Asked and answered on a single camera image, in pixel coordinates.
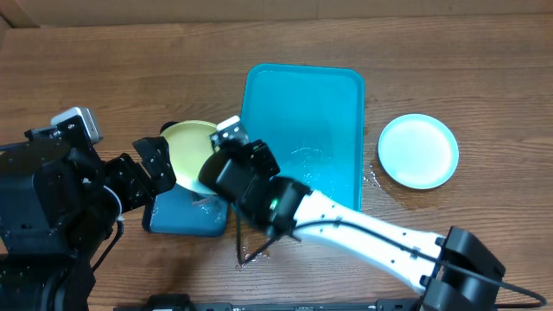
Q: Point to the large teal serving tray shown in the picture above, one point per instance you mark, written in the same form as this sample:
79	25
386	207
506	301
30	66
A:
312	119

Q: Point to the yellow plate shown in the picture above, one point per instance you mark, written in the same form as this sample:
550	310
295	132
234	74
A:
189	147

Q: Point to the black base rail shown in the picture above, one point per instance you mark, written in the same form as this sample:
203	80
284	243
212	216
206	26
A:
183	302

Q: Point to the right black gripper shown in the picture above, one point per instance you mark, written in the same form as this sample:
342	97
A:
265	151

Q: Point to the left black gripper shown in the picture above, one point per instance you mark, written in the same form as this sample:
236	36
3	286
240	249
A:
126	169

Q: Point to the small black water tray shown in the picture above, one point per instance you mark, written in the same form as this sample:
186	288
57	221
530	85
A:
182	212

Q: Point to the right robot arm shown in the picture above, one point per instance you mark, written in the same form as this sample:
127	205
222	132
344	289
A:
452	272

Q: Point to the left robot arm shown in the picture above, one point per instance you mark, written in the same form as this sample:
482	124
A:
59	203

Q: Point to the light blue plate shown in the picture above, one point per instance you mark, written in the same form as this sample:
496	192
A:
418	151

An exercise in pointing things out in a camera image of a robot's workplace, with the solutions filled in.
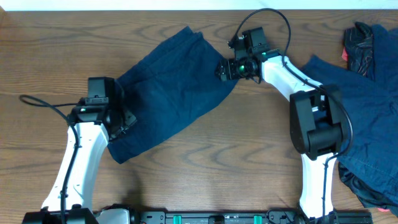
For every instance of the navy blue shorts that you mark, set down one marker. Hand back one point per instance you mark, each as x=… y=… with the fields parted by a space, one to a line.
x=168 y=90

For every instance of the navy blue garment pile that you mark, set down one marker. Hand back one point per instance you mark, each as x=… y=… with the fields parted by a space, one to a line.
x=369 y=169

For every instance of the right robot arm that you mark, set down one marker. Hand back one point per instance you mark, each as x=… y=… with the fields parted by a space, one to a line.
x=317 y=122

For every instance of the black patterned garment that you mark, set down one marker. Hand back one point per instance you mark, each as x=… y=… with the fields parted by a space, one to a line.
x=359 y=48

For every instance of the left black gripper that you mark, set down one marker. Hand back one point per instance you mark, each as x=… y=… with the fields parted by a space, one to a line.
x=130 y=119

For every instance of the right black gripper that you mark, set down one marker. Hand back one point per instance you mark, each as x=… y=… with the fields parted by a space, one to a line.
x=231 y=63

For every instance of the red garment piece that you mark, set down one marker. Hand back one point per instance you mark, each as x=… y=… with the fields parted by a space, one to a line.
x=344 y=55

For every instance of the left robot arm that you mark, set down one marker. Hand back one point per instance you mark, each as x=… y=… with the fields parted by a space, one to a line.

——

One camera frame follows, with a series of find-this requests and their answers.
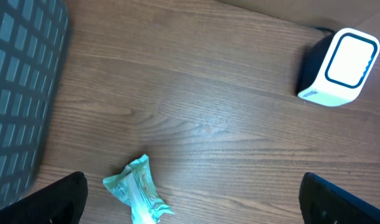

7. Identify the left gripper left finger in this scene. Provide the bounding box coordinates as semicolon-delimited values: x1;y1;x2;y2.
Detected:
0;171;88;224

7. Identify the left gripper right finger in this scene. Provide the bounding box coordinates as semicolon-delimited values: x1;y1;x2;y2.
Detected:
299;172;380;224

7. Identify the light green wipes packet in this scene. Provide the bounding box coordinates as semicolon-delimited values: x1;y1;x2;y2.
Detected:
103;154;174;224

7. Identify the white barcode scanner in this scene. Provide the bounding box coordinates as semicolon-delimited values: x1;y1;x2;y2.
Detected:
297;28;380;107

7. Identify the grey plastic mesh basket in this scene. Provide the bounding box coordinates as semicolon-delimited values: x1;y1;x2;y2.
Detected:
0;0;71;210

——

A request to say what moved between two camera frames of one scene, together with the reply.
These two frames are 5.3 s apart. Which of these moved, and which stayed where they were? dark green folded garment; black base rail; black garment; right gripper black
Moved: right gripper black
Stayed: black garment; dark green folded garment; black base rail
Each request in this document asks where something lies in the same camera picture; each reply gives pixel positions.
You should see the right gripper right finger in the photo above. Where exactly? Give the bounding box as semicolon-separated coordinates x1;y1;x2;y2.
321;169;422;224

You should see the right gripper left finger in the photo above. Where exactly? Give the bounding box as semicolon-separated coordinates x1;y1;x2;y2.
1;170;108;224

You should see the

——

### [TASK]
Using the material above, transcribe exactly the lines from the line with "For every instance of the red" to the line with "For every instance of the left robot"; both count, and nothing else goes in.

### [TASK RESPONSE]
For every instance of the red garment piece that you mark, set down one marker. Hand back one point per instance you mark, each as x=… y=… with the fields parted by a space, one to a line.
x=344 y=55

For every instance of the left robot arm that you mark, set down one marker. Hand back one point per instance you mark, each as x=… y=… with the fields parted by a space, one to a line.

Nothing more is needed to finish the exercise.